What does it cost to go to uni?
14 Oct 2020
Going to university is an exciting time for your child as they discover a new-found freedom in this next chapter of their life. However, this freedom does come with some financial responsibilities, so we’ve come up with some helpful tips on what costs are involved and ways to offset them.
University study is an investment, but cost need not be an obstacle. When studying, your child will have tuition fees which is the actual cost of their subjects. But don’t stress, most domestic students study in a Commonwealth Supported Place (CSP) which means they will only pay a contribution towards the cost of their course. Most students defer this cost to HECS-HELP, which is a loan program that helps eligible students enrolled in a Commonwealth supported place to pay their student contribution amounts. Your child will only need to start repaying their debt once they are out in the workforce earning over a certain threshold.

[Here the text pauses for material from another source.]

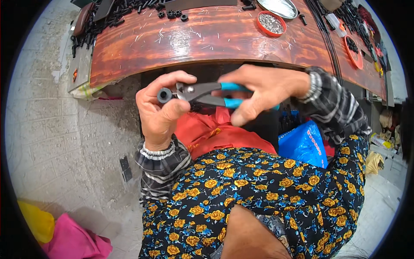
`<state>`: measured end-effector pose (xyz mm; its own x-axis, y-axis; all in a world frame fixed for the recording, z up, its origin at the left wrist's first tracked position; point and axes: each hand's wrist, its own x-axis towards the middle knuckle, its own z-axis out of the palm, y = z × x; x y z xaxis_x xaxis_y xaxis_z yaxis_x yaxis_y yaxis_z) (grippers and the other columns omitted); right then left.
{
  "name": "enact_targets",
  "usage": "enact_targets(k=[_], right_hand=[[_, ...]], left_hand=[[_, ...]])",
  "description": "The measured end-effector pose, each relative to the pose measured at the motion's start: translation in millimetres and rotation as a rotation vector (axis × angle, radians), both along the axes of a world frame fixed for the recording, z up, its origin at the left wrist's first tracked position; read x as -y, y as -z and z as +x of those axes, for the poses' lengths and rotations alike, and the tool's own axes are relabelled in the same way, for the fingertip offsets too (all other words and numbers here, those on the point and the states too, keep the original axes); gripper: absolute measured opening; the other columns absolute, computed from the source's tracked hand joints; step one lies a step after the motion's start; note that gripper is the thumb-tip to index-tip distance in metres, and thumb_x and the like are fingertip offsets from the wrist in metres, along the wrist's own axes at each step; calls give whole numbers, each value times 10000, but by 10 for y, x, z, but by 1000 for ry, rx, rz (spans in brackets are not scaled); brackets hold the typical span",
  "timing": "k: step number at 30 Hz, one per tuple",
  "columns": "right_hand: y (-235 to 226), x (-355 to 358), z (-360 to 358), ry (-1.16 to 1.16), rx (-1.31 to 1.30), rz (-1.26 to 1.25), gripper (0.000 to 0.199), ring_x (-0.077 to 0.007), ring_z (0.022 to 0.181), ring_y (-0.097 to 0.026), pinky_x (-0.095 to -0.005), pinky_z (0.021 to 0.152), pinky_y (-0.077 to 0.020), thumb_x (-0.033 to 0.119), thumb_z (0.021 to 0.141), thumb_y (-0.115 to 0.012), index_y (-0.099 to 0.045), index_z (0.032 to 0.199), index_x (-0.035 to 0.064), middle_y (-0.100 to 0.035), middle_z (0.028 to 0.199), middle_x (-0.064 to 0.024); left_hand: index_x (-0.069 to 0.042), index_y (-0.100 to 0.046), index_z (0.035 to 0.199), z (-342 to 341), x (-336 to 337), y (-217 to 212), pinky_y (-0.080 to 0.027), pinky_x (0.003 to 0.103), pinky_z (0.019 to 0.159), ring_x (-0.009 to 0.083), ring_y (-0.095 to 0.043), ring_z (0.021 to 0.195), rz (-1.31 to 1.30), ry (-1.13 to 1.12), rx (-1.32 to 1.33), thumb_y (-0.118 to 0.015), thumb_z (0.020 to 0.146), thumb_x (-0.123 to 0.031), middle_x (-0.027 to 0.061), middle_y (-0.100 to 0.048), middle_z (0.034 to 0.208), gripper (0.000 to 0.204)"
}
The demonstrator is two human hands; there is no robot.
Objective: Assembling black flexible components into a plastic base at a manufacturing workbench.
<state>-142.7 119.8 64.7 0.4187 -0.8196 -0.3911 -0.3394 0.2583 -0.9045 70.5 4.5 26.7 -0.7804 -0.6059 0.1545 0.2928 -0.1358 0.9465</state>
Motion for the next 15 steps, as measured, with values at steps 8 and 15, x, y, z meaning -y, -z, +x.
enact_targets(k=[8, 15], right_hand=[[82, 0, -29, 164, -186, -636, 339, -239, 565, -609, -320, 514, -453, 206, 830, -665, -580, 1084, 0, -614, 653, -93], [7, -7, 7, 176, -719, -577, 367, -315, 596, -595, -401, 527, -436, 102, 629, -667, -540, 959, 4, -586, 650, -150]], left_hand=[[61, -645, 1045, 13, 60, 13, -378, 192, 646, 53, -497, 721, 58, 73, -40, -831, 680, -304, 7, -599, 852, 549], [58, -645, 1062, -54, 71, -15, -388, 191, 640, 53, -501, 702, 23, -6, -9, -811, 690, -259, 11, -602, 829, 517]])
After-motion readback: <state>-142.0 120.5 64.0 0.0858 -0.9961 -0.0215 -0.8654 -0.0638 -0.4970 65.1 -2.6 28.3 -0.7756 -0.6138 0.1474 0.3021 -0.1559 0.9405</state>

Other university expenses your child might have while studying is textbooks, stationary and other course costs like a lab coat for practical classes, or a uniform for placements. You can find second-hand textbooks and uniforms through student-run groups on Facebook to help save costs.
Your child will need to attend lectures and tutorials each week during the semester so it’s important they have a way to get to the university. Whether that be public transport, carpooling with friends, or driving their own vehicle, these all involve associated costs with parking, fuel or travel card top ups.

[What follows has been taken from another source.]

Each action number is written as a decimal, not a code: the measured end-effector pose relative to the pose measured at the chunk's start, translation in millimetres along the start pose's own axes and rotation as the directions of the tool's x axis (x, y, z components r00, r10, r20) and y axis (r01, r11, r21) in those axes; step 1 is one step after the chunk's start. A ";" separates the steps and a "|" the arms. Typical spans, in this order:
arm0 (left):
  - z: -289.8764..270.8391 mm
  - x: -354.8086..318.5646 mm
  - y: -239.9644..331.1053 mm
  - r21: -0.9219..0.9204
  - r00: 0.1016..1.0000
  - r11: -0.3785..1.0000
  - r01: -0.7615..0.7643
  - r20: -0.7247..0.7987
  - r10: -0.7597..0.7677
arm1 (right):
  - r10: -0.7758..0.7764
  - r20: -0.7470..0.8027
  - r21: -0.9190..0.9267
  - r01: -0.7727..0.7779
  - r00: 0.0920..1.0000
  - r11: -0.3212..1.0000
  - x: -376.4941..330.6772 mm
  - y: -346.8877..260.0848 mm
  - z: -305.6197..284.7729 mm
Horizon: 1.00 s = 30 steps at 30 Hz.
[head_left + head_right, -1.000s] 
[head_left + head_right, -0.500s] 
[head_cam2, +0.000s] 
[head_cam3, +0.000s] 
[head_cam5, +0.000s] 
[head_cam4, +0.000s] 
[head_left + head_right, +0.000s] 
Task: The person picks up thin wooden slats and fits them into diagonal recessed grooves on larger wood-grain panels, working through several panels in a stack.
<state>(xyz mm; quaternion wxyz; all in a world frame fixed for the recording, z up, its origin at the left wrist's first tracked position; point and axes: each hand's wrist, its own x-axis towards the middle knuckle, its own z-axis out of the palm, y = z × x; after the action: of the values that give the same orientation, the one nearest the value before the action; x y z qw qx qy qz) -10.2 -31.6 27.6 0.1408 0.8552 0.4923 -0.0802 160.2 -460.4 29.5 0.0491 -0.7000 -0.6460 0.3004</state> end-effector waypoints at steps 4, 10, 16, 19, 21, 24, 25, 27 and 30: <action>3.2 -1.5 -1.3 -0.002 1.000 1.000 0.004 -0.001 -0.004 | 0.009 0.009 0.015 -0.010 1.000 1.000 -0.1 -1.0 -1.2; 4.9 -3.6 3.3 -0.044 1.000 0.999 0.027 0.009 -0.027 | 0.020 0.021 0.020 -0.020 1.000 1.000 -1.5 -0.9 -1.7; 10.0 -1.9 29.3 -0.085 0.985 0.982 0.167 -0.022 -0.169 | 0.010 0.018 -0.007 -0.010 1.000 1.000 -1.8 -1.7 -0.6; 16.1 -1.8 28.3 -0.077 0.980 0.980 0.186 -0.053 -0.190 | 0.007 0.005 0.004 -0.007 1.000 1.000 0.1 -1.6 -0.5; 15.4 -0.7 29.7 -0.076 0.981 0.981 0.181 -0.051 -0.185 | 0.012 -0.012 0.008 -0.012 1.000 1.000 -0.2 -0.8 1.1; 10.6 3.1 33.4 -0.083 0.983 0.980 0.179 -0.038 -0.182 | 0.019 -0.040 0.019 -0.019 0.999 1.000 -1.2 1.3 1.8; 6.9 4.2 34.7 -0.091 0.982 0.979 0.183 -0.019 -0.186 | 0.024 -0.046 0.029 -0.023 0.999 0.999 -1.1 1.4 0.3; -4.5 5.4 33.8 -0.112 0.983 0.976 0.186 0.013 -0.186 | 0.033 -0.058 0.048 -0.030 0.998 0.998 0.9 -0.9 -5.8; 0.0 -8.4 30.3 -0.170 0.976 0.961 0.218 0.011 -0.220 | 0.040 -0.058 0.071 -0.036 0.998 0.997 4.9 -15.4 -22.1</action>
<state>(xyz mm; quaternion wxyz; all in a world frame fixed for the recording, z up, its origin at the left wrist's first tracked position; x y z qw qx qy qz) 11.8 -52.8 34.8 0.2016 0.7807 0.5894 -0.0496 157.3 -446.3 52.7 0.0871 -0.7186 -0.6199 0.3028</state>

Deciding where to live while studying can be tricky and it’s important to weigh up the costs and benefits of each option. Your child may choose to live at home or may be keen to fly the nest. Take a look at our sample budgets and planning tools to help your child decide what works best for them when it comes to accommodation.
A great way for your child to offset the costs of university study is to apply for scholarships and bursaries. They aren’t just for high achievers – scholarships and bursaries are also awarded to students who need financial assistance or who demonstrate other achievements, such as sporting excellence or community activities. There are also scholarships for different areas of study or relocation scholarships that support students in their move away from home. The application process is one simple online form and your child will be considered for most USC scholarships and bursaries. Applications for Semester 1, 2021 scholarships are open until Monday 30 November 2020. Your child can apply for a USC scholarship before they’ve received an offer to study at USC.

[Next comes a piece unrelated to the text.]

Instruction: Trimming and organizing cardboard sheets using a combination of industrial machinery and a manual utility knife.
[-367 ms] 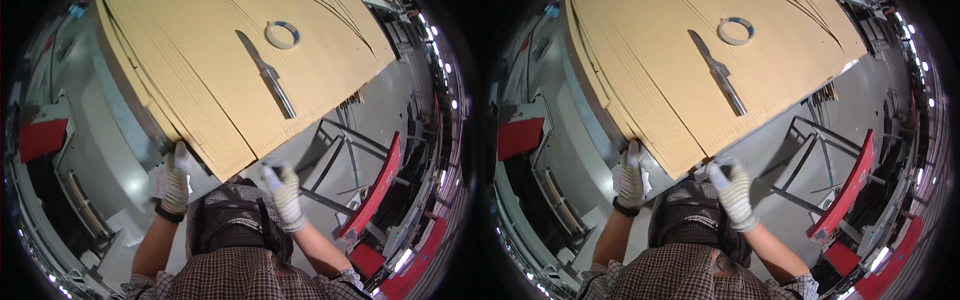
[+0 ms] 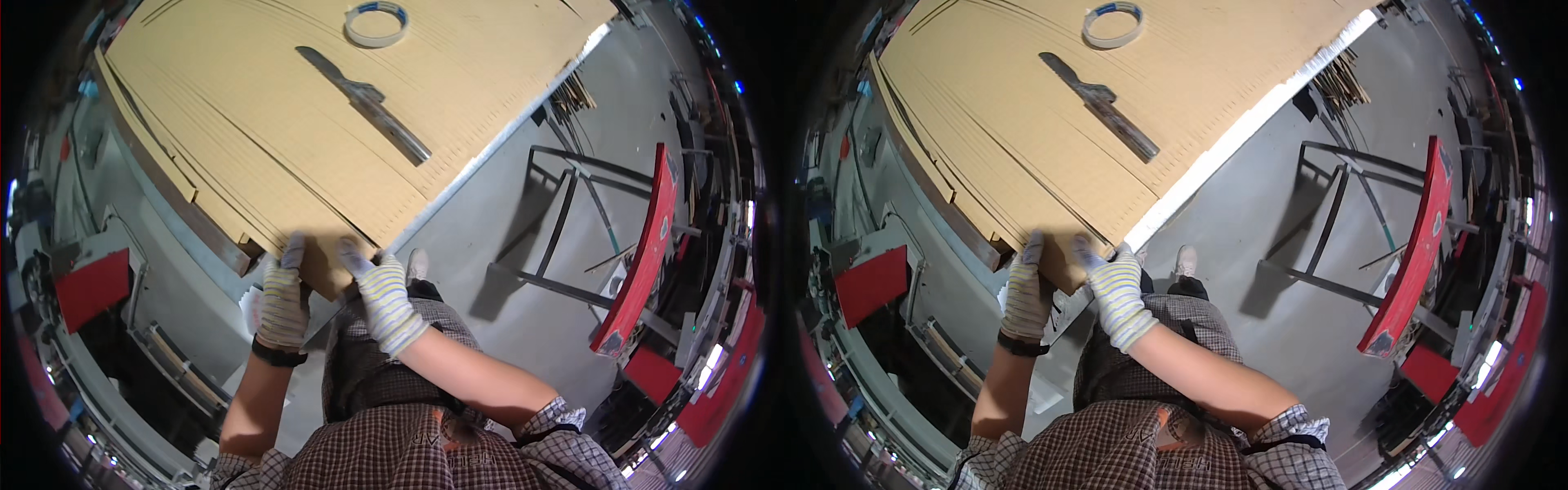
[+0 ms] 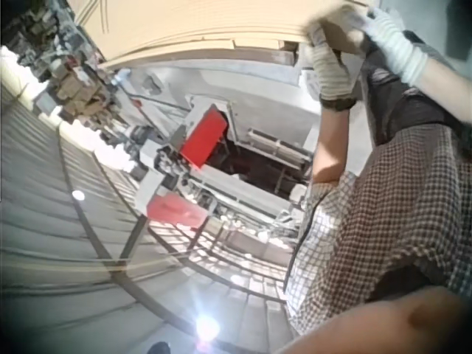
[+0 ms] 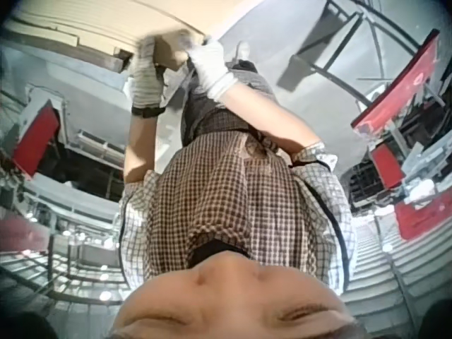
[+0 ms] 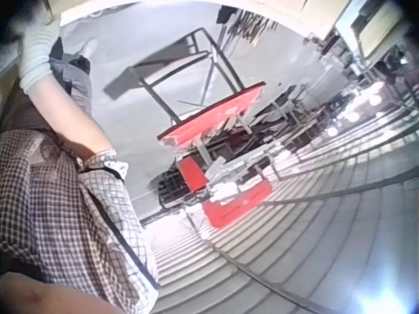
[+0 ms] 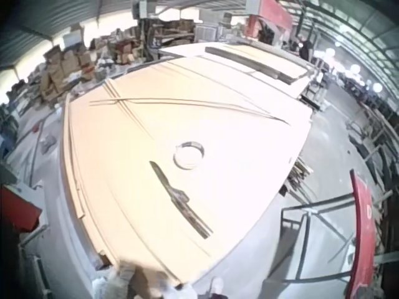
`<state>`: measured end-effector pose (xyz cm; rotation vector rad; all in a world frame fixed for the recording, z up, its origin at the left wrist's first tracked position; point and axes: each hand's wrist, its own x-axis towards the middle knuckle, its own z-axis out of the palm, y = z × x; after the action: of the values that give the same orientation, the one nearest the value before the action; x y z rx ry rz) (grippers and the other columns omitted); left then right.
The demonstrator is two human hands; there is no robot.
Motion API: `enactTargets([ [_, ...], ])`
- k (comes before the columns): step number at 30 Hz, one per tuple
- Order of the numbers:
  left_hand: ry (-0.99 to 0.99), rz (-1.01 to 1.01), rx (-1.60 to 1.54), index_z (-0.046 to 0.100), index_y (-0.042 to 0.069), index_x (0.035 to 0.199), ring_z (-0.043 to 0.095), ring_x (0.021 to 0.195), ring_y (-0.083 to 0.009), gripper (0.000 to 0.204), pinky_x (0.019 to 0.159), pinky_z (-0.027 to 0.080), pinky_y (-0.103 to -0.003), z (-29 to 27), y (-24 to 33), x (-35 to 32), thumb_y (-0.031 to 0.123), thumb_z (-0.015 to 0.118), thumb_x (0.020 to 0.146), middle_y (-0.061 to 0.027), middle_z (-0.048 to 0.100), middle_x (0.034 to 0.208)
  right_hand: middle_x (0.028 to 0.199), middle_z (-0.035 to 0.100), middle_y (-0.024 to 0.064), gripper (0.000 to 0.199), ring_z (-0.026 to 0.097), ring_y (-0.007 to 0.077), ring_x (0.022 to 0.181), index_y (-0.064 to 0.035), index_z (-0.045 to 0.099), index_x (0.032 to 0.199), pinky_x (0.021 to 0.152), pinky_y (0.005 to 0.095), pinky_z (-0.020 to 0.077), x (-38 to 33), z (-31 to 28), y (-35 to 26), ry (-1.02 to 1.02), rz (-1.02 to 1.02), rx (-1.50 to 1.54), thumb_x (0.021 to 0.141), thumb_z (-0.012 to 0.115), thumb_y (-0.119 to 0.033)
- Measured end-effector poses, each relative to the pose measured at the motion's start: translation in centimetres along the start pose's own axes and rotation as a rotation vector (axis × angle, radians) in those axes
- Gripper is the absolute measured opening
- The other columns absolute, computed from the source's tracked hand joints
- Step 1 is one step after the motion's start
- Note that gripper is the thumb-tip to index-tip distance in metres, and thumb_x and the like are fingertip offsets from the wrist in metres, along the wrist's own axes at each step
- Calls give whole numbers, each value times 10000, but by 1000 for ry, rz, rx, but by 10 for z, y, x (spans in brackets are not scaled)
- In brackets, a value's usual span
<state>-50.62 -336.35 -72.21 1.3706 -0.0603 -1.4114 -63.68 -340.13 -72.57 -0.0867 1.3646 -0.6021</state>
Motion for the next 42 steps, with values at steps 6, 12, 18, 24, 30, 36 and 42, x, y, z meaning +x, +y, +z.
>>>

Another great way for your child to earn income while studying is through a part-time job. Most university students usually have more time to work when studying as they can plan their timetable to attend classes over the week, or if the subjects allow, schedule all their classes into two days. However, as a full-time student it’s important they learn to juggle their commitments. Generally, most students find working 12 to 15 hours a week provides a great balance and doesn’t impact on their academic performance.
Your child may also be eligible for a government allowance while studying. Centrelink has various payments available to eligible university students. Payments may be a one-off lump sum to help your child get started, or ongoing fortnightly payments. Start making enquiries now to see what payments your child may be eligible for, as this will help with their planning for next year. To find out more about this scheme, visit Services Australia.
How you can support your child
It’s important to have a conversation with your child about the amount of financial support your willing to provide through their university studies. It could be as little as helping with washing or cooking them dinner once a week, or it might be letting them live rent free while at home for a little bit. Whatever it is, it’s important to start these conversations and establish your position in providing financial support.